╔══
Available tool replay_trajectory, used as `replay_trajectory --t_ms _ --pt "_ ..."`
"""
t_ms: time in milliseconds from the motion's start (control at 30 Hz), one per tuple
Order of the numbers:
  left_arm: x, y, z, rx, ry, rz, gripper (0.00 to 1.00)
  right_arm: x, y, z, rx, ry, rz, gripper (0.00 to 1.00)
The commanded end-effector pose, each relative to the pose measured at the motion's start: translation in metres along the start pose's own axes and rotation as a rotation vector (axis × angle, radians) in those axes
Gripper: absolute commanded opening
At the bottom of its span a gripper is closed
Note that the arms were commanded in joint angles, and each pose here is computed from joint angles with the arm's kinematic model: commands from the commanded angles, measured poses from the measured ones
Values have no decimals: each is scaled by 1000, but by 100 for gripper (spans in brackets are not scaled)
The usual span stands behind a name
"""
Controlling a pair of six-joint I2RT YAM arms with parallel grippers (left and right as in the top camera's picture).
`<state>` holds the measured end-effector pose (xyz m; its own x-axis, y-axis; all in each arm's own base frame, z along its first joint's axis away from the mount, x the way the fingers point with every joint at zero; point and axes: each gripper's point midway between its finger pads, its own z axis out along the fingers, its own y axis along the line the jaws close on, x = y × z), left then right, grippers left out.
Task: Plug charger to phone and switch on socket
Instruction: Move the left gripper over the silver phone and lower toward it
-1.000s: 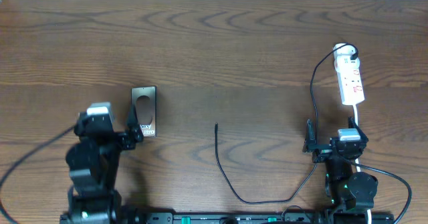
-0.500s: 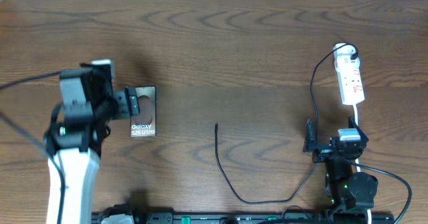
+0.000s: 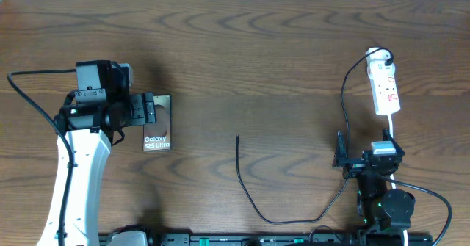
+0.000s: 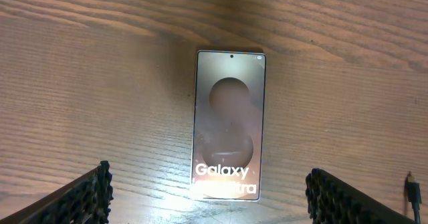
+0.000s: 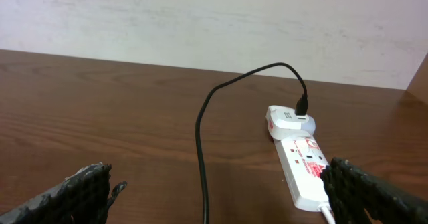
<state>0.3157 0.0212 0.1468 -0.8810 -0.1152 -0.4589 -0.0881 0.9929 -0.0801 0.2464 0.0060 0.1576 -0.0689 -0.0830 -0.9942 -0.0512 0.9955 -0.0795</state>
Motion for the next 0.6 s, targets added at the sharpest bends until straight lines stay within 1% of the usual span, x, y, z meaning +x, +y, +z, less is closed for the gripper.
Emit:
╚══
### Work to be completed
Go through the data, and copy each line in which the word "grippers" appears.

### Result
Controlling a pair of six-joint I2RT YAM arms with parallel grippers (left and right as in the top camera's picture).
`<state>` holds the measured end-effector pose (xyz m; its own x-axis, y-axis; all in each arm's own base frame, z along its first joint's axis away from the mount, x the way the fingers point with every joint at zero; point and axes: each gripper's point midway between its finger pads, its own z axis out along the fingers, its own y axis along the line the jaws close on, x = y × z), left then right, grippers left out.

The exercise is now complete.